Two of the victims could be seen in crime photos with their hands in their laps, which Haley said undermined any claim of self-defense or robbery. “Does that look like an aggressive posture to you?” he said.

Security video from a Holiday gas station at Snelling and Marshall avenues hours after the killings shows Suggs driving up to the gas pump with Flug-Presley’s body folded forward in front of the glove compartment. Suggs can be seen on video making a cellphone call to his father, Darren Lee Osborne, while he walks into the store and orders $50 of diesel gas and blunt-style cigars.

“Is that the look of a man who is so panicked and overwhelmed at the experience of being robbed in a car?” Haley said.

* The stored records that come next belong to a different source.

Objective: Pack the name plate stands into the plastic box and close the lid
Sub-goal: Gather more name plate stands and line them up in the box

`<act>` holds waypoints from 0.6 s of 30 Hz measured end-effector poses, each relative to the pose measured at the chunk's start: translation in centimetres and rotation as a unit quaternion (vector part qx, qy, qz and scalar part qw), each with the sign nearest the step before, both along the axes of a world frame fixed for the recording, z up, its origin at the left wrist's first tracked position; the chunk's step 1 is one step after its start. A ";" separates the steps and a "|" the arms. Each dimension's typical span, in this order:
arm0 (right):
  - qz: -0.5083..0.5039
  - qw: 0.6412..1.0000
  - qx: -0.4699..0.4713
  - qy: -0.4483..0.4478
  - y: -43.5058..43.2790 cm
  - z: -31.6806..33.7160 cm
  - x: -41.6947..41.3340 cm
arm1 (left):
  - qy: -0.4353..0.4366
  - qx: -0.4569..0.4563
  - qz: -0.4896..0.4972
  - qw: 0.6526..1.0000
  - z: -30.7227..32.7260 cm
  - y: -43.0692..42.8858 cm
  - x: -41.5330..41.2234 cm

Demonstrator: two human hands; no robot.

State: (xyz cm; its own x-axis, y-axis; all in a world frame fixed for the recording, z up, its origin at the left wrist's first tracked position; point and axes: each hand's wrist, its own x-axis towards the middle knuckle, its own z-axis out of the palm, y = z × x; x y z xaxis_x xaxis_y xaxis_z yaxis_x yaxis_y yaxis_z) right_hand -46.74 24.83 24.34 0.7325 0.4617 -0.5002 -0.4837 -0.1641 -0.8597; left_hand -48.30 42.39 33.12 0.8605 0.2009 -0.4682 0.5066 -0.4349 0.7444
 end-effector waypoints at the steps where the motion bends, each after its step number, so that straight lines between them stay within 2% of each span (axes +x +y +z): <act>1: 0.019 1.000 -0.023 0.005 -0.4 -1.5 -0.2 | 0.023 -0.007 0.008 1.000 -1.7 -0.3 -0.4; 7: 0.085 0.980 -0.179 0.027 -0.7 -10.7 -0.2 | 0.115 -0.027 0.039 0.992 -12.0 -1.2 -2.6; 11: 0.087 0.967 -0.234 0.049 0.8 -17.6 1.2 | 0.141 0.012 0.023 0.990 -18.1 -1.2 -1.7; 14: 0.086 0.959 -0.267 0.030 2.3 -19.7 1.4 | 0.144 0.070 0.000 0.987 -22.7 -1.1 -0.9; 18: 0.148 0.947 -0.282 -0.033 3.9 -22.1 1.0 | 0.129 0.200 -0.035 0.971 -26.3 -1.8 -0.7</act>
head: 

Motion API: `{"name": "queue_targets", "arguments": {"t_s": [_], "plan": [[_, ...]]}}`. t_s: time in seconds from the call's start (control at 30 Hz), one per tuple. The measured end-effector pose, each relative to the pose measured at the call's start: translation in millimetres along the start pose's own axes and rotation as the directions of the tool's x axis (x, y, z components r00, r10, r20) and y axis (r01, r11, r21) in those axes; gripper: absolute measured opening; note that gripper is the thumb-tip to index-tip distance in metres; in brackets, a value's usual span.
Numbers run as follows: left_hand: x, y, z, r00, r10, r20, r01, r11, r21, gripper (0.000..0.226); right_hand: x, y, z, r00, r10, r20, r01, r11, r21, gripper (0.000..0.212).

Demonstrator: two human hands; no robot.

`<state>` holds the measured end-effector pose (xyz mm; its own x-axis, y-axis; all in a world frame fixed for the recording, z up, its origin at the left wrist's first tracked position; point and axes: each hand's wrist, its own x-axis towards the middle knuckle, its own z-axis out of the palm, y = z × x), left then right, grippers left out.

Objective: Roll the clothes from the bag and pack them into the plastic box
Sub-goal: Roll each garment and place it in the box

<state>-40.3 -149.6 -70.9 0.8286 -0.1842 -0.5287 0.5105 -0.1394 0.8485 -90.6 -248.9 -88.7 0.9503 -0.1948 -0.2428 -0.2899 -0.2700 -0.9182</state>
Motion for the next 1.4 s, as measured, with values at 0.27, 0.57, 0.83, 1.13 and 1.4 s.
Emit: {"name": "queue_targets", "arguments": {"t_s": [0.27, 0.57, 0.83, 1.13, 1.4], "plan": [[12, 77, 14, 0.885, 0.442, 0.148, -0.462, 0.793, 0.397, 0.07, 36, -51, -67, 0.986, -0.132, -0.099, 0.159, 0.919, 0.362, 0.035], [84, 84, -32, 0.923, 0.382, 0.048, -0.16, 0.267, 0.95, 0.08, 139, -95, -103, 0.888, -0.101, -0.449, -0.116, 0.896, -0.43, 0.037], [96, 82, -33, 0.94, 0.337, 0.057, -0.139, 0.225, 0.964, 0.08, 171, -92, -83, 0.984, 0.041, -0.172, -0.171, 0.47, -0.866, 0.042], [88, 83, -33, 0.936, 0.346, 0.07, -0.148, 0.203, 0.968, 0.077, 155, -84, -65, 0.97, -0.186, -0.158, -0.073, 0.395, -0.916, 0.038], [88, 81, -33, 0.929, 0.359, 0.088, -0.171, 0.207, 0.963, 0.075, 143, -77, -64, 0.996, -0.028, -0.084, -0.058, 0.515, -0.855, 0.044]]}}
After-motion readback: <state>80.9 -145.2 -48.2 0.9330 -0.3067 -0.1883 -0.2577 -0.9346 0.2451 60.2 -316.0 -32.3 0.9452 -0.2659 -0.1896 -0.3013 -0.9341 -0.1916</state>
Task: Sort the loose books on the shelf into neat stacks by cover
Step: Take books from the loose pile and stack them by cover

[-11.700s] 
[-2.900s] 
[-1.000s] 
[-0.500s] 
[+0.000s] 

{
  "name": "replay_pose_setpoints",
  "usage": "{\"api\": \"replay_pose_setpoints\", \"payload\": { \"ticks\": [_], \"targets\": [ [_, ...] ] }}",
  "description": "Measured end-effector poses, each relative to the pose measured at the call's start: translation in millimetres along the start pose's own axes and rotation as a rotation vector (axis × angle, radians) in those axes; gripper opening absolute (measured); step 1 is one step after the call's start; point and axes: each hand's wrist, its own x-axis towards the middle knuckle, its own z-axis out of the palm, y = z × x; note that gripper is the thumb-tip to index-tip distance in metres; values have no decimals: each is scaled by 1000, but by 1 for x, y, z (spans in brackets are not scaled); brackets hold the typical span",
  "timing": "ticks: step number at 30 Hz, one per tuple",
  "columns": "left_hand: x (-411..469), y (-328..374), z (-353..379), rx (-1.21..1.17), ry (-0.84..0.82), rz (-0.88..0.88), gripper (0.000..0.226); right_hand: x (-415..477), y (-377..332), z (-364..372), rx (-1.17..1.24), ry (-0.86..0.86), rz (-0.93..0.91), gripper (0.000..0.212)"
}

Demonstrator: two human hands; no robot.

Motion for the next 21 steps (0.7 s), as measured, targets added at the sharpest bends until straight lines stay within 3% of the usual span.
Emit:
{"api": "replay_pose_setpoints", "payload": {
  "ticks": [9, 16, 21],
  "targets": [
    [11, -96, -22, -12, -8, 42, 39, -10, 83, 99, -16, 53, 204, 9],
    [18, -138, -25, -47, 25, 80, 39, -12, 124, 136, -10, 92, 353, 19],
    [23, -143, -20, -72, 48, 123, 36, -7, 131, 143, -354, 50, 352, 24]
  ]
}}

The two men later drove to western Wisconsin, where Suggs abandoned his SUV and received a ride back to St. Paul from his father. Osborne, who later acknowledged his role in the crime, was convicted last year of aiding an offender by being an accomplice after the fact and sentenced in December to a nearly five-year prison term.

Suggs’ attorney, Kevin DeVore, urged jurors to block out the horror of the shootings, as well as details that would not have been evident in the moment — such as the fact that none of the victims were armed — and put themselves in Suggs’ shoes. “Cancel the background noise,” DeVore said. Suggs “used the same weapon that was attempted to be used against him to end the same threat.”

“If you’re going to kill four people, why would you do it while you’re driving? Did he believe his actions were necessary to avert great bodily harm, or death? Absolutely, given the circumstances,” DeVore added. “(Would you ask) ‘Does anybody else here have a gun?’ Well no, of course not, he’s not going to ask them if they had a gun.”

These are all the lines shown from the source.